Just a year from now the European Union's General Data Protection Regulation (GDPR), that aims to strengthen data protection for individuals, will come into force. It will affect all companies inside and outside of Europe that are storing and managing personal data of European citizens.
One of the top concerns for the affected companies is how they'll be able to identify and link all the data they need in order to protect the new rights of consumers. For instance, data that meets “The Right to be Forgotten” in addition to the consents that are needed to market to individuals. This blog post outlines the four biggest personal data challenges of the GDPR and how you can solve them.
1. Identity resolution
In order to handle various consents, delete and correct personal data, and inform individuals about what kind of data you hold on them, and how it’s used, you need to be able to identify the specific individual. This is best attained through identity resolution, which is basically a data management process where an individual is identified from disparate data sets and databases to resolve their identity. In other words, companies that have different systems, databases, and customer data entries need to identify the data of each individual and merge it into one central profile, displaying the most valid and up-to-date personal data.

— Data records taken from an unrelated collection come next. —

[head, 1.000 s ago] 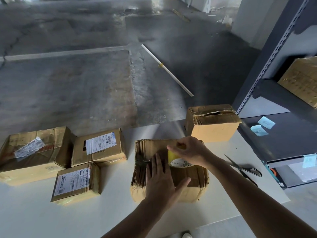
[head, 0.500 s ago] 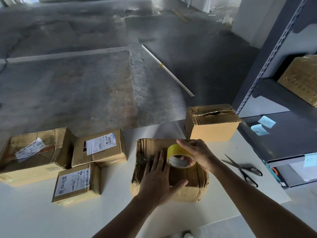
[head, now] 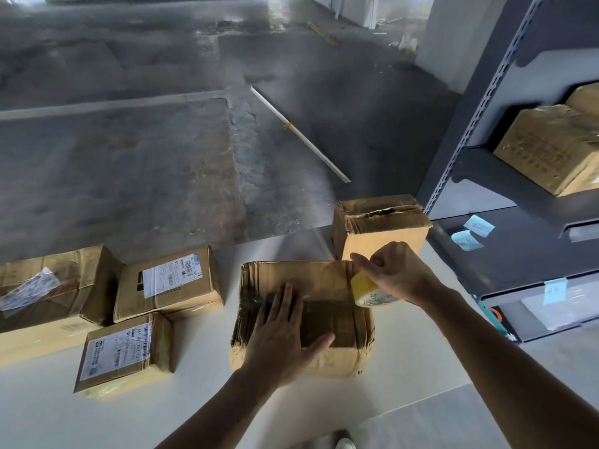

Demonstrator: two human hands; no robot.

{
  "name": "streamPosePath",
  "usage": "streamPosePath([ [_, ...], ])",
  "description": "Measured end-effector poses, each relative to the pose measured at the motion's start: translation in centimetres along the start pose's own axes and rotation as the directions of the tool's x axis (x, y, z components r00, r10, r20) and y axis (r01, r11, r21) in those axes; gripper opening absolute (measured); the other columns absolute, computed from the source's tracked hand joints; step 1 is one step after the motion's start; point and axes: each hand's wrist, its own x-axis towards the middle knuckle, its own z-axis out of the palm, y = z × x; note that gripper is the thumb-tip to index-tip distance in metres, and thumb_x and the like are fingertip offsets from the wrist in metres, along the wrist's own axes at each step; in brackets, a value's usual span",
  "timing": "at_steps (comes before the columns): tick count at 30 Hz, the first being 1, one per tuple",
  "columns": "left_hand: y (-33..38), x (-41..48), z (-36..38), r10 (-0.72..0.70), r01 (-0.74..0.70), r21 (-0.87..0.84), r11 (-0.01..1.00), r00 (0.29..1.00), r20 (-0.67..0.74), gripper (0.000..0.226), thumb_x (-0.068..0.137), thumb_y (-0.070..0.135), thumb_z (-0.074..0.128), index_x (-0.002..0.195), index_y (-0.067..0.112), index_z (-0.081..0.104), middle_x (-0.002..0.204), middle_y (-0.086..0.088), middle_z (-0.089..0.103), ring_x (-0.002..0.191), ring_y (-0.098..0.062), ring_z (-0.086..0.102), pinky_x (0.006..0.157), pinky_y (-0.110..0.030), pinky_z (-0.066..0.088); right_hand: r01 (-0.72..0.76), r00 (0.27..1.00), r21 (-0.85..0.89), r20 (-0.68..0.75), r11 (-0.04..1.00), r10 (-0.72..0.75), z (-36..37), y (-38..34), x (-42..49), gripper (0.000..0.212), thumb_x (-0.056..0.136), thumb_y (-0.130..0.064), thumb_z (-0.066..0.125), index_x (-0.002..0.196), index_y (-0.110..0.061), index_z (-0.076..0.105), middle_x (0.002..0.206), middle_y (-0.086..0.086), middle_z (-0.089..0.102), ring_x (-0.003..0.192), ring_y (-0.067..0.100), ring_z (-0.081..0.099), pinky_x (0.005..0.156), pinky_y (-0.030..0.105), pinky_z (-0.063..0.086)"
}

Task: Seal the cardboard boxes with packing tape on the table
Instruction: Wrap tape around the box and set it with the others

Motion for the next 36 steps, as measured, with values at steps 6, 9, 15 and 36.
streamPosePath([
  [6, 0.2, -0.1, -0.2, -0.01, 0.01, 0.007, 1.0, 1.0, -0.012, 0.101, 0.081, 0.088, 0.009, 0.155, 0.022, -0.015, 0.158, 0.001, -0.027, 0.146, -0.019, -0.024, 0.117, -0.037, -0.014, -0.009, 1.0, -0.111, 0.017, 0.994, 0.011, -0.4, 0.9, -0.6, 0.044, 0.095, -0.054, 0.053, 0.07, -0.019, 0.065, 0.065, -0.01, 0.063, 0.053, 0.01, 0.063, 0.052, 0.019, 0.048],
  [9, 0.2, -0.1, -0.4, -0.006, 0.006, 0.016, 1.0, 1.0, -0.01, 0.1, 0.083, 0.086, 0.011, 0.155, 0.021, -0.013, 0.158, 0.0, -0.026, 0.144, -0.019, -0.026, 0.116, -0.036, -0.016, 0.002, 0.999, -0.218, 0.046, 0.976, 0.009, -1.3, 1.8, -0.7, 0.049, 0.093, -0.056, 0.055, 0.073, -0.014, 0.071, 0.065, -0.007, 0.063, 0.056, 0.011, 0.063, 0.056, 0.024, 0.052],
  [15, 0.7, 0.0, -0.4, -0.015, 0.015, 0.015, 1.0, 0.999, 0.035, 0.102, 0.078, 0.085, 0.001, 0.154, 0.019, -0.018, 0.155, -0.001, -0.032, 0.139, -0.016, -0.03, 0.12, -0.042, -0.013, -0.04, 0.996, -0.182, 0.071, 0.983, 0.054, -0.3, 3.0, -1.2, 0.047, 0.089, -0.058, 0.06, 0.072, -0.016, 0.069, 0.068, -0.005, 0.065, 0.06, 0.012, 0.064, 0.061, 0.026, 0.056],
  [36, 11.6, 2.8, 0.8, -0.011, 0.007, -0.078, 0.997, 0.999, -0.046, 0.121, 0.077, 0.093, 0.021, 0.15, -0.003, 0.029, 0.158, -0.022, 0.026, 0.146, -0.039, 0.025, 0.116, -0.059, 0.019, -0.01, 0.998, -0.048, 0.064, 0.999, 0.013, 0.3, 4.0, -0.8, 0.051, 0.092, -0.052, 0.06, 0.065, -0.009, 0.066, 0.057, 0.005, 0.061, 0.055, 0.021, 0.064, 0.057, 0.028, 0.055],
])
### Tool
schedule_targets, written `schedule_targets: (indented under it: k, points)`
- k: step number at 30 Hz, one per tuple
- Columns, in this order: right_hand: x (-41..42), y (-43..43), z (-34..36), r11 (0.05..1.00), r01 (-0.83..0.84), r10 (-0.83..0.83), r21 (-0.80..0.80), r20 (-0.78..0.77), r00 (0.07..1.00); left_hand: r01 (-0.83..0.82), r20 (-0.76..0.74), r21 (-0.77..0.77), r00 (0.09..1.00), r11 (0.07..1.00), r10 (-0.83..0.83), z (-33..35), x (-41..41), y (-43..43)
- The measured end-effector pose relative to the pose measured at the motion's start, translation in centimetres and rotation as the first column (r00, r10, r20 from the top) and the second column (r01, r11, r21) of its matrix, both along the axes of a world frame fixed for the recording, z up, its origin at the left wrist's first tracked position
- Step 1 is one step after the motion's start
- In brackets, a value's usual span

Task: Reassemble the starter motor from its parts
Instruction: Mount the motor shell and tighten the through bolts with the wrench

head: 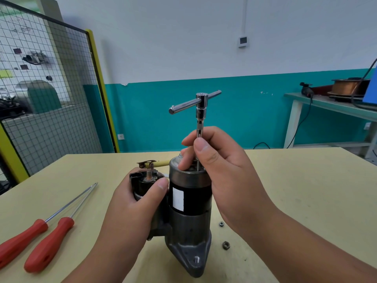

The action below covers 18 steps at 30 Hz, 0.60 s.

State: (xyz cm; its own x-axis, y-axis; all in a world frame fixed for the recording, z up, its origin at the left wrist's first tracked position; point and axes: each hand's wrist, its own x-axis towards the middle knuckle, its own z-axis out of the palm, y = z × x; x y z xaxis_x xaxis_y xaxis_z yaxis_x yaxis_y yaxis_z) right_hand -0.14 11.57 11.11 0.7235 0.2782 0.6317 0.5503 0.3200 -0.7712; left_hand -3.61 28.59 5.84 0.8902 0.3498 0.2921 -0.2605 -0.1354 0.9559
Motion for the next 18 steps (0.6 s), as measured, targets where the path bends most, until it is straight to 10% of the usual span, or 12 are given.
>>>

This is an example of duplicated data, where one individual - Ana Maria - has three separate customer profiles in three different systems for the same company. Duplicates like these need to be removed and replaced with one customer profile.
It may sound simple, but this can be a tremendous challenge, as scattered systems and duplicated or incomplete customer profiles seems to be the norm rather than the exception in most companies.
A recent Royal Mail Data Services study concludes that “Over half of all businesses have missing, incomplete or out-of-date customer data. According to the research, 63.3% of UK businesses reported out-of-date customer information, while 62.8% reported that their customer data was incomplete with gaps in certain data fields, with a further 60.1% admitting to having hardly any data for certain customers.”
Yikes! If you can’t identify that one version of your customer, what are you going to do when someone asks you for an overview of their personal data?
2. Consent Overview
When the GDPR sets in, organisations will have to adopt a new constrained consent protocol allowing them to store and use personal data of individuals. Furthermore, consent from individuals must be specific to distinct purposes. Hence, you need to link each profile to the various processes that the individual has agreed to, such as newsletter subscriptions, online purchase histories, campaign cookies, etc.
You will need to be able to provide an overview showing a list of all the business processes and/or services an individual has consented to.
3. Identify associated data
The business processes described in #2 link to different data. For instance, you need a name and email address to send a newsletter. If you're profiling someone to send them customized marketing, you need name, gender, nationality, age, preferences, and maybe social media handles.
You need to identify the data categories that go with each processing purpose, and match and link these.
This part of the process is important to be able to document toward our ficticious customer, Ana Maria. You must be able to describe what you use her data for, as well as be able to document it towards authorities.
4. Data governance
The last thing you need to do is set up a data governance framework and business rules for the data flow.
How long is this data valid? You need to identify the sustainability of the data to set up a validity period. For instance, a check of address every second year. This is necessary because of GDPR’s new storage limitation requirement means you can only store data as long as it is necessary for the purpose it was collected for.
Who has access to it? You will need to minimize who can see and use consumer data to the people within your organization for whom it is critical. For instance, social media handles may only be relevant to certain marketing and sales people, while the financial department doesn’t need to have access. In this process you also need to define your terms – what is contact data to you? Is that just email, or is it name, email, address phone number, or a third version? These are all policy decisions your company must make as we move closer to the implementation of GDPR.
There is not one simple GDPR solution that makes you ready for the regulation tomorrow. Transforming your data and data processes is a lot of work. What you need to do is break down data silos and integrate your personal master data into a single, complete source of trusted data, as well as apply a data governance framework. For that to happen within the next year, you need to start today.